DATA EXTRACTS below:
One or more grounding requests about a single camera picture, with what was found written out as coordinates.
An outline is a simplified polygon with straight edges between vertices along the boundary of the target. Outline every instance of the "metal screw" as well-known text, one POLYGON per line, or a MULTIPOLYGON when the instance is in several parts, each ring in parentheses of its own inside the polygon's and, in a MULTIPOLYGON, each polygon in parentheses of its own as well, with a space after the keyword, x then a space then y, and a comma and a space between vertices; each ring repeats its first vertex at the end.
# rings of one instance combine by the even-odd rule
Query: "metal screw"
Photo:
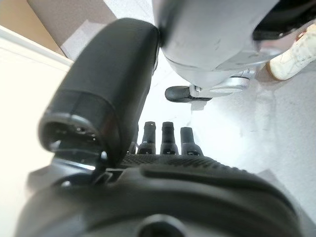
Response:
End of DATA EXTRACTS.
Please quote the records above exactly, beginning at the line that contains "An outline is" and ending at their last line. Leave the pictures out.

RESPONSE TO THIS TASK:
An outline is a simplified polygon with straight edges between vertices along the boundary of the target. Outline every instance of the "metal screw" as well-known text, one POLYGON per line, or a MULTIPOLYGON when the instance is in several parts, each ring in parentheses of its own inside the polygon's and, in a MULTIPOLYGON, each polygon in parentheses of its own as well, with a space after the keyword, x then a space then y, and a comma and a space between vertices; each ring repeats its first vertex at the end.
# rings of one instance combine by the even-odd rule
Query: "metal screw"
Photo:
Response:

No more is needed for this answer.